Brief
State how many lines in the entries below contain "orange". Write nothing but the number.

────────────────────────────────────────

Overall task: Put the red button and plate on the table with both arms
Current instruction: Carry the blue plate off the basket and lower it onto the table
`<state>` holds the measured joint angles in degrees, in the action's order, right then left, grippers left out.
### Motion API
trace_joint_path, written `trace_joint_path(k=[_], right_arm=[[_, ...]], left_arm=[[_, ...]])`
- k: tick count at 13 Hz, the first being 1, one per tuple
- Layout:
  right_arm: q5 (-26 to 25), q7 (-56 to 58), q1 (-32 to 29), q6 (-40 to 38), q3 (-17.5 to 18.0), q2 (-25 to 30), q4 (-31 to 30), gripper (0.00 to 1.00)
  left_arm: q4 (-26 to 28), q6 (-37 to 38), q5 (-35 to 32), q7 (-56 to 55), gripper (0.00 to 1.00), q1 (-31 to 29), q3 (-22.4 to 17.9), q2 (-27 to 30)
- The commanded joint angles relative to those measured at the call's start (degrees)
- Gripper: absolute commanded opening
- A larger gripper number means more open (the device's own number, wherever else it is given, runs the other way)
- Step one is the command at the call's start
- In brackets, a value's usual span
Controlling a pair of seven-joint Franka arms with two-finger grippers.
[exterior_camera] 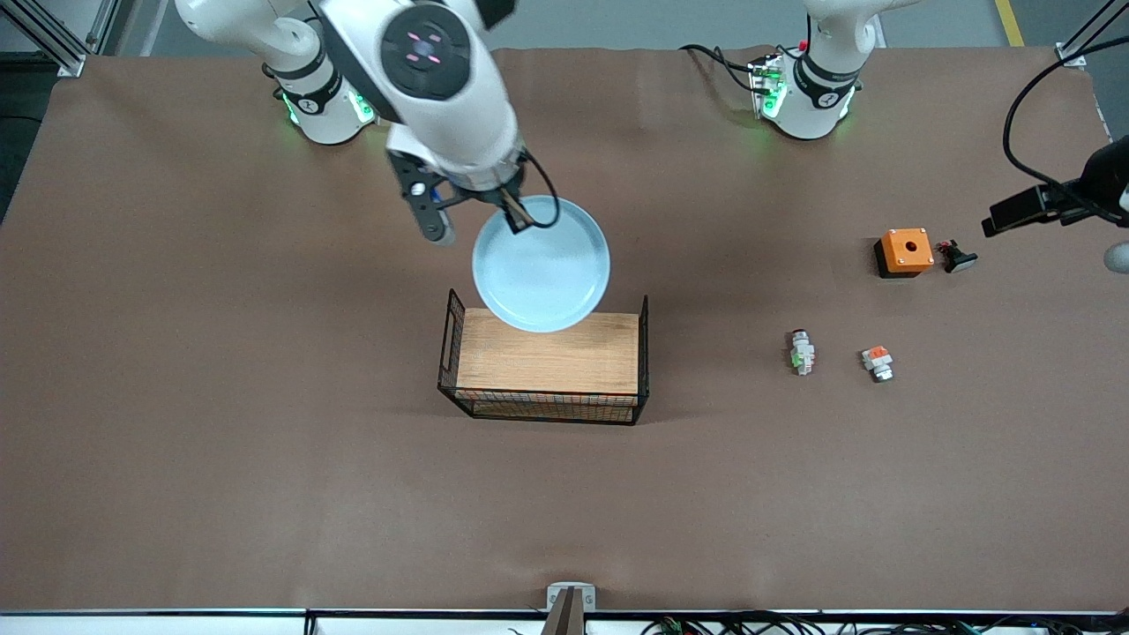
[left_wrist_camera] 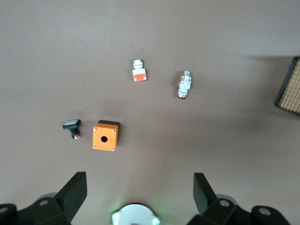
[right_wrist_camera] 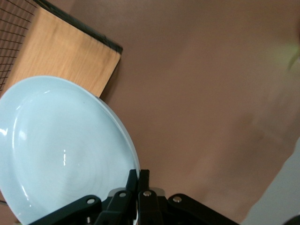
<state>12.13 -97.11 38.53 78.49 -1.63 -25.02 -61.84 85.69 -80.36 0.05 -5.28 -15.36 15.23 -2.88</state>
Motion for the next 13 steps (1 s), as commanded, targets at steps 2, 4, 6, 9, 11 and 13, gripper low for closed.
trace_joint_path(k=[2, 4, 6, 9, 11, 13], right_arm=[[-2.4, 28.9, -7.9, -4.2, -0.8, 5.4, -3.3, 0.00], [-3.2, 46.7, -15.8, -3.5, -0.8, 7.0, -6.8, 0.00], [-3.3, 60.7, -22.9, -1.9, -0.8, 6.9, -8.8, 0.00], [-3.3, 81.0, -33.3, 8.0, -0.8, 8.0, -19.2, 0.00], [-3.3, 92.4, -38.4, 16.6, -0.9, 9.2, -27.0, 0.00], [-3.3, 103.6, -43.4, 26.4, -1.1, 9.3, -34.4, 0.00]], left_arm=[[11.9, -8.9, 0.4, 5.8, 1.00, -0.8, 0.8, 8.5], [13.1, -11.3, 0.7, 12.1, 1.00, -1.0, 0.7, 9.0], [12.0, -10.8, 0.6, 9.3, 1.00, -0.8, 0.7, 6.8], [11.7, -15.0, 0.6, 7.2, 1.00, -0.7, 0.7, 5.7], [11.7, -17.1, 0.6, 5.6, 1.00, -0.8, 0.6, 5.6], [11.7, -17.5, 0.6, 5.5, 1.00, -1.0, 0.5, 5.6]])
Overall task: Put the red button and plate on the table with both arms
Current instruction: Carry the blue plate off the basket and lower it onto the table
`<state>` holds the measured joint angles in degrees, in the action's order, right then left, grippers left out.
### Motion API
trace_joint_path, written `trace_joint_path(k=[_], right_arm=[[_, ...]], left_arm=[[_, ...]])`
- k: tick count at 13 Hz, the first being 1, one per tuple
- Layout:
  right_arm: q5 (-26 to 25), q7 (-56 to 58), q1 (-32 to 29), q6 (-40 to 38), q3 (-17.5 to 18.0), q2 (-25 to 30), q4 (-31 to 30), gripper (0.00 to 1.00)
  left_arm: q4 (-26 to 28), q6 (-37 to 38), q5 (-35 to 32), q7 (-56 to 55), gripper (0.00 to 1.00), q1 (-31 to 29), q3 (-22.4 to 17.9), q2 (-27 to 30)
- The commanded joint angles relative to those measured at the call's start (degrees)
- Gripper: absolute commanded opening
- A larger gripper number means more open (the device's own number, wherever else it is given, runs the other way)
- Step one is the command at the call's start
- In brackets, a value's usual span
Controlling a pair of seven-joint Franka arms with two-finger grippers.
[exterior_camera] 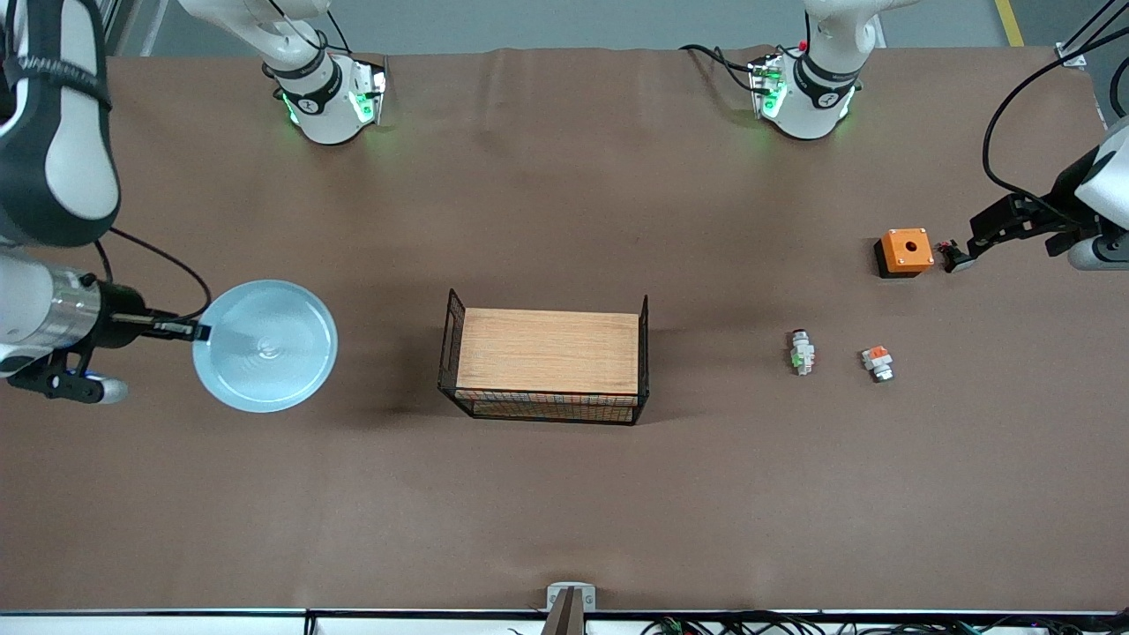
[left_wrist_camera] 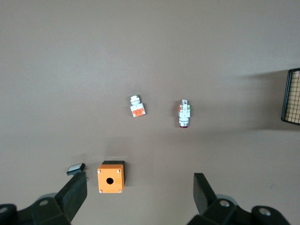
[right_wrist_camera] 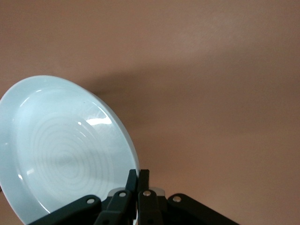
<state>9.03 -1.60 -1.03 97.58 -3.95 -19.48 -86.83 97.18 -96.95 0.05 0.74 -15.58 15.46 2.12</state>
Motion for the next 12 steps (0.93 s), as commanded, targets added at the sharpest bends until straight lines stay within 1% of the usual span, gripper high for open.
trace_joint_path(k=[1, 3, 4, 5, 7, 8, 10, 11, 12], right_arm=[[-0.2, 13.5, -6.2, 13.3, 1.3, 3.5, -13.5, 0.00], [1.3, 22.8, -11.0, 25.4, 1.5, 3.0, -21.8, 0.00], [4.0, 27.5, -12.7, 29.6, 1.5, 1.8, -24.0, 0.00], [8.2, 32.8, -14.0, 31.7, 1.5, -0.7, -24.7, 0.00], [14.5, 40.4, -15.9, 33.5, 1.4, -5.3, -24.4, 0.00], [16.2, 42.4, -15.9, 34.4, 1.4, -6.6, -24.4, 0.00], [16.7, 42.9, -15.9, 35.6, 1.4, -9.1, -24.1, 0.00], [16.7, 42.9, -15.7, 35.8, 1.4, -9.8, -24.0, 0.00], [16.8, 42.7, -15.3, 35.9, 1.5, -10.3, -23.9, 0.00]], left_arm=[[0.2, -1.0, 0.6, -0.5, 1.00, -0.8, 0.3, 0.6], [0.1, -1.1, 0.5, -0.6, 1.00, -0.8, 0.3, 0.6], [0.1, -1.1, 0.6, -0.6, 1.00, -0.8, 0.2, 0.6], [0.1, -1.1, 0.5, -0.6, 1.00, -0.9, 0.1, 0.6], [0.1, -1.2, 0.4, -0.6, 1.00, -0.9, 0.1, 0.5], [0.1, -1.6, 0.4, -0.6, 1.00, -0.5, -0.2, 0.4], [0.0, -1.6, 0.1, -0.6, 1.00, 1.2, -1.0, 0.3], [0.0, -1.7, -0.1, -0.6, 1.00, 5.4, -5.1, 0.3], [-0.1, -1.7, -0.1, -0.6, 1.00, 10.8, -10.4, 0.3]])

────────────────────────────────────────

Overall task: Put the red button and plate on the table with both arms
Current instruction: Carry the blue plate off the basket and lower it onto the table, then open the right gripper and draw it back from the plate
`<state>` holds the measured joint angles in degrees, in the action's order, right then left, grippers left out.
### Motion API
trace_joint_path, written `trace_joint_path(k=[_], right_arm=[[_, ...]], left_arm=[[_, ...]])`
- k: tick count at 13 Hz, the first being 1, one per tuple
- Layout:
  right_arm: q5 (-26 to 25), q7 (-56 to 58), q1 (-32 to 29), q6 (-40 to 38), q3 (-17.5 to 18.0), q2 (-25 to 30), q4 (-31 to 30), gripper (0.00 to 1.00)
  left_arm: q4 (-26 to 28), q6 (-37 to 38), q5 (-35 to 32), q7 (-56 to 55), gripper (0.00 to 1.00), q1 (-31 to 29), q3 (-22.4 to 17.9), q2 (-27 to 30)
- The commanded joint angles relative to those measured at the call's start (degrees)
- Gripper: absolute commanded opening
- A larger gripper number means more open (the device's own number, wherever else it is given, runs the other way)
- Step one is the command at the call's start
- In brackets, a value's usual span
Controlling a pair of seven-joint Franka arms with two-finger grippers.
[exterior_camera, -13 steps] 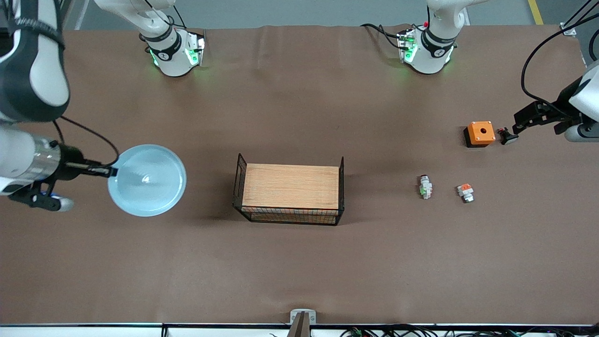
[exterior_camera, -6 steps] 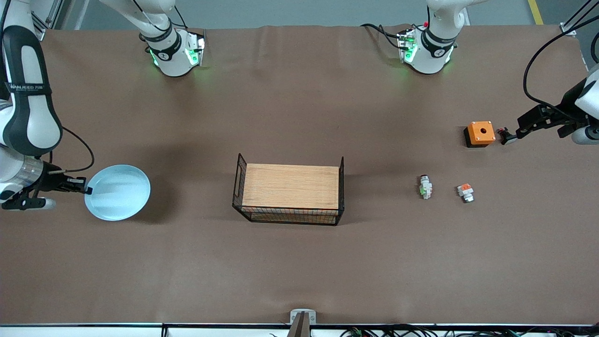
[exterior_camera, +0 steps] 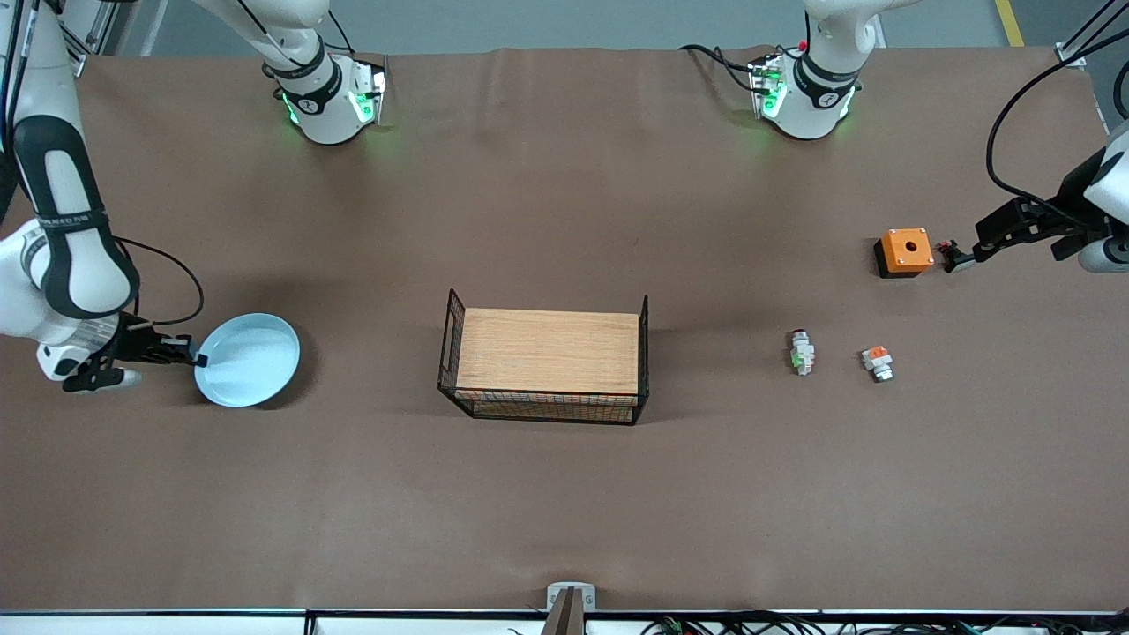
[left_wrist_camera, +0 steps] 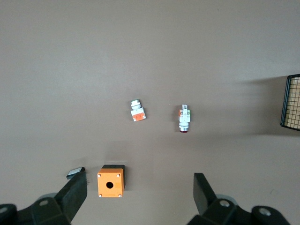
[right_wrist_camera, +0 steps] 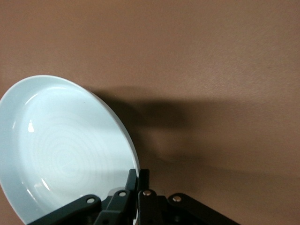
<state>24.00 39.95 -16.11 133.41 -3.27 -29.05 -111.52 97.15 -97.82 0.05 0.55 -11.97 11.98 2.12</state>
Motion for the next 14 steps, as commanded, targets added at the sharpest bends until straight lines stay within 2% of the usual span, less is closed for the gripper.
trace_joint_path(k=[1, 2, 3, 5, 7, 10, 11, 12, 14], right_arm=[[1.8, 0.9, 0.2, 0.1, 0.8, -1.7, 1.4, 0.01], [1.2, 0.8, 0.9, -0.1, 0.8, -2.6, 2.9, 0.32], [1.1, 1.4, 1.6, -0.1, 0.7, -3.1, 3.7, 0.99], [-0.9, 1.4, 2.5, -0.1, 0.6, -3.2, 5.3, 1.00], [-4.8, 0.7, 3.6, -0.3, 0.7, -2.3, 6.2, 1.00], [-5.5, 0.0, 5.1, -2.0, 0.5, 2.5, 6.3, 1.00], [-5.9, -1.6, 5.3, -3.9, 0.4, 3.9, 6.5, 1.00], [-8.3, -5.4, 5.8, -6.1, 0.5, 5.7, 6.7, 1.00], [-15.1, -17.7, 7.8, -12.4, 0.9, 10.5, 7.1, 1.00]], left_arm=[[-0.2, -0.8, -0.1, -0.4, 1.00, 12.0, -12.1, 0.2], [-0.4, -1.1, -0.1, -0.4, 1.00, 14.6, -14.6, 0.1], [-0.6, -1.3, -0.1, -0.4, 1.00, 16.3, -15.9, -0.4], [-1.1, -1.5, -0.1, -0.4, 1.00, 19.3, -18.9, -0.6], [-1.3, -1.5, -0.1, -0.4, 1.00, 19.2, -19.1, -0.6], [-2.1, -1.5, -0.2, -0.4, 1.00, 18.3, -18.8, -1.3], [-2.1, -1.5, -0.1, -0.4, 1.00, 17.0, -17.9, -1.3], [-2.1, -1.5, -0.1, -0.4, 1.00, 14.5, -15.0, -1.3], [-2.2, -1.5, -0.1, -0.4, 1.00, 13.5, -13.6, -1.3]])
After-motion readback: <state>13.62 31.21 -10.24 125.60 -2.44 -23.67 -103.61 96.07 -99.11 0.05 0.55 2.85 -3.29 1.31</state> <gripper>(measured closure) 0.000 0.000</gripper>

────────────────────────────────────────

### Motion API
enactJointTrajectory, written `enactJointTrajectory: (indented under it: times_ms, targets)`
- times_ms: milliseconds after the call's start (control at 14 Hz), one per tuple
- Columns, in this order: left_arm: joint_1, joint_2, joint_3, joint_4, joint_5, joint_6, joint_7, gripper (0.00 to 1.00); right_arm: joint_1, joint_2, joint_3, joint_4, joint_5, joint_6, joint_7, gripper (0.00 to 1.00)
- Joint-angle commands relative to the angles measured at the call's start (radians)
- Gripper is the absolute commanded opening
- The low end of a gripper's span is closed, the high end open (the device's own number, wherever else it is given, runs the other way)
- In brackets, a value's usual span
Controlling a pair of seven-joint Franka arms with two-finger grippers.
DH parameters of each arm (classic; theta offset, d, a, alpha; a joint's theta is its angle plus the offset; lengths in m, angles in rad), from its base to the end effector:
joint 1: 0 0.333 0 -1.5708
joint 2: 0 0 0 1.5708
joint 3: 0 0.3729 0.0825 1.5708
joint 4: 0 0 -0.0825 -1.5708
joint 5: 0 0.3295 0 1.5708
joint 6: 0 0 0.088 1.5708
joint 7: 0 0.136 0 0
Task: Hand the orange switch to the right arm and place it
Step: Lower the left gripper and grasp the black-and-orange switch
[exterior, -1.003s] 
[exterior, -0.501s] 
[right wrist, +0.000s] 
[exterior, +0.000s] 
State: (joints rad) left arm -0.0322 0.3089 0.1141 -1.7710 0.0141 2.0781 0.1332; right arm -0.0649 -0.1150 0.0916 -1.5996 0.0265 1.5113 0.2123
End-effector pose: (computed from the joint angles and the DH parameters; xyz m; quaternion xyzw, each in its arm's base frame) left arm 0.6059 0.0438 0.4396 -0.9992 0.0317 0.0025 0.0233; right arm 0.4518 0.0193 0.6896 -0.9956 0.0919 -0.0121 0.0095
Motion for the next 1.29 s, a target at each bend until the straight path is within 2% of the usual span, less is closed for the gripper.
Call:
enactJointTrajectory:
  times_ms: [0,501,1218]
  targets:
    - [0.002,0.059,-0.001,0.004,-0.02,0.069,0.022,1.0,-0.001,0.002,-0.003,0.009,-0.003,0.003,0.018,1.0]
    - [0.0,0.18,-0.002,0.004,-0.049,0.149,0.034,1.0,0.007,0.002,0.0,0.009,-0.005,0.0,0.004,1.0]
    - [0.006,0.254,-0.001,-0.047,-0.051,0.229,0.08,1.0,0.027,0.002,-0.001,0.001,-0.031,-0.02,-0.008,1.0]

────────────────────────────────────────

Output
2